DATA PROVIDED:
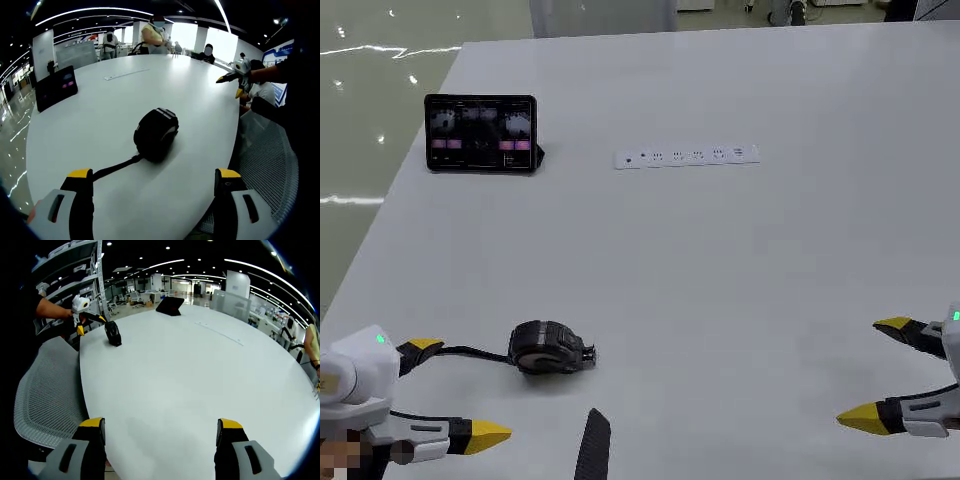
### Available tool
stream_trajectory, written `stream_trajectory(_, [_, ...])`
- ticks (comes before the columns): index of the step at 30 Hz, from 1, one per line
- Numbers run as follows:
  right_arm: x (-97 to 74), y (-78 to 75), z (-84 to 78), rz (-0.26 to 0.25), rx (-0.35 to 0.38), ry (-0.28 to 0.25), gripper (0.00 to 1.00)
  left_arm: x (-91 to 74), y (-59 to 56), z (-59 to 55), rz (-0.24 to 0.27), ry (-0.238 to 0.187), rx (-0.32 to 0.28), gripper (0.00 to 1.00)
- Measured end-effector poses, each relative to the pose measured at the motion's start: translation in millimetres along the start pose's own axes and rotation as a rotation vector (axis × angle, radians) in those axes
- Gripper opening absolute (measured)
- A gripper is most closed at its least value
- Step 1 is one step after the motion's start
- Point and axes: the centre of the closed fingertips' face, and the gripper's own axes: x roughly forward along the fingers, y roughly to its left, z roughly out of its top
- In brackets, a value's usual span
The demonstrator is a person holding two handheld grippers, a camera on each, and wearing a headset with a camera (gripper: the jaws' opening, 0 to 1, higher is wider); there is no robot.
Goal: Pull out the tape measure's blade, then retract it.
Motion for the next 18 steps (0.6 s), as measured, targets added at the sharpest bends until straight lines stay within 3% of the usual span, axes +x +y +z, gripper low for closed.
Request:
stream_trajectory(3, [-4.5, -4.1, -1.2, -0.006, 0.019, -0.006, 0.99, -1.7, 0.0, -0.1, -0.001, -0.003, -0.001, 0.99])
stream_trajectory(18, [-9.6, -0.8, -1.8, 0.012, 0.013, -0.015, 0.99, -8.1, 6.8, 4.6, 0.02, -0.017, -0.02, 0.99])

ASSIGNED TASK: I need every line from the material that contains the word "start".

RESPONSE BOX:
- Measured end-effector poses, each relative to the pose measured at the motion's start: translation in millimetres along the start pose's own axes and rotation as a rotation vector (axis × angle, radians) in those axes
- Step 1 is one step after the motion's start

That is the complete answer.